• **Directions for this task**: Please write out the listing below again in its exact form.

%%

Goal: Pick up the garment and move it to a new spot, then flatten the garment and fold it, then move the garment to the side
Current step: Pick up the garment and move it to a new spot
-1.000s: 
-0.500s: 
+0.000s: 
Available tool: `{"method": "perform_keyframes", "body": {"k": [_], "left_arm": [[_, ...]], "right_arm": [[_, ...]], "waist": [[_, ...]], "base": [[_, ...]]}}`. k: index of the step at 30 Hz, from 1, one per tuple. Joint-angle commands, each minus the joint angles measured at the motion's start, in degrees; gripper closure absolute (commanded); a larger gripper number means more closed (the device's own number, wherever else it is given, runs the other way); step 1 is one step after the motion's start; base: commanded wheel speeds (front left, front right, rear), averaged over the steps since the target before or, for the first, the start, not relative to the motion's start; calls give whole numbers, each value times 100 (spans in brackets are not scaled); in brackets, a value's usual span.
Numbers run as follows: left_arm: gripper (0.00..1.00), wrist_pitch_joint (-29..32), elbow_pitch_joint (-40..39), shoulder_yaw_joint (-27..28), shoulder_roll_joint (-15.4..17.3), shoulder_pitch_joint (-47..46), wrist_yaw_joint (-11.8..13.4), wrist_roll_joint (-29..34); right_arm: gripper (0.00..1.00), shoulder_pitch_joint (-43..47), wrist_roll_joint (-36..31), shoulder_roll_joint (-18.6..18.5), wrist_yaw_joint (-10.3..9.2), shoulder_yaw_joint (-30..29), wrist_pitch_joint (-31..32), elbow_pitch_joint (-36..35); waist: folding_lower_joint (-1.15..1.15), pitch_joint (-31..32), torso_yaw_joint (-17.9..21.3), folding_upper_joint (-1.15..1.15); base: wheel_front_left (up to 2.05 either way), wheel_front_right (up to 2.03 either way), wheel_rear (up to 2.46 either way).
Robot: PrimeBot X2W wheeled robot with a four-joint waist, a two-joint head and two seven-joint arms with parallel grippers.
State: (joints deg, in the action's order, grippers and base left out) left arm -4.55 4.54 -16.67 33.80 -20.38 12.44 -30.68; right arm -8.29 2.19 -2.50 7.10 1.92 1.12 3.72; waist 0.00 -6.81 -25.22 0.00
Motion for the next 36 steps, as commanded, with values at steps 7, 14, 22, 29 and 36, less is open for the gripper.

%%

• **Solution to the exercise**:
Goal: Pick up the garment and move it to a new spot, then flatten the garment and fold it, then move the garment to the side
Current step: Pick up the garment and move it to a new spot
-1.000s: 
-0.500s: 
+0.000s: 
Available tool: `{"method": "perform_keyframes", "body": {"k": [_], "left_arm": [[_, ...]], "right_arm": [[_, ...]], "waist": [[_, ...]], "base": [[_, ...]]}}`. k: index of the step at 30 Hz, from 1, one per tuple. Joint-angle commands, each minus the joint angles measured at the motion's start, in degrees; gripper closure absolute (commanded); a larger gripper number means more closed (the device's own number, wherever else it is given, runs the other way); step 1 is one step after the motion's start; base: commanded wheel speeds (front left, front right, rear), averaged over the steps since the target before or, for the first, the start, not relative to the motion's start; calls give whole numbers, each value times 100 (spans in brackets are not scaled); in brackets, a value's usual span.
Numbers run as follows: left_arm: gripper (0.00..1.00), wrist_pitch_joint (-29..32), elbow_pitch_joint (-40..39), shoulder_yaw_joint (-27..28), shoulder_roll_joint (-15.4..17.3), shoulder_pitch_joint (-47..46), wrist_yaw_joint (-11.8..13.4), wrist_roll_joint (-29..34); right_arm: gripper (0.00..1.00), shoulder_pitch_joint (-43..47), wrist_roll_joint (-36..31), shoulder_roll_joint (-18.6..18.5), wrist_yaw_joint (-10.3..9.2), shoulder_yaw_joint (-30..29), wrist_pitch_joint (-31..32), elbow_pitch_joint (-36..35); waist: folding_lower_joint (-1.15..1.15), pitch_joint (-31..32), torso_yaw_joint (-17.9..21.3), folding_upper_joint (-1.15..1.15); base: wheel_front_left (up to 2.05 either way), wheel_front_right (up to 2.03 either way), wheel_rear (up to 2.46 either way).
Robot: PrimeBot X2W wheeled robot with a four-joint waist, a two-joint head and two seven-joint arms with parallel grippers.
State: (joints deg, in the action's order, grippers and base left out) left arm -4.55 4.54 -16.67 33.80 -20.38 12.44 -30.68; right arm -8.29 2.19 -2.50 7.10 1.92 1.12 3.72; waist 0.00 -6.81 -25.22 0.00
Motion for the next 36 steps, as commanded, with values at steps 7, 14, 22, 29 and 36, less is open for the gripper.

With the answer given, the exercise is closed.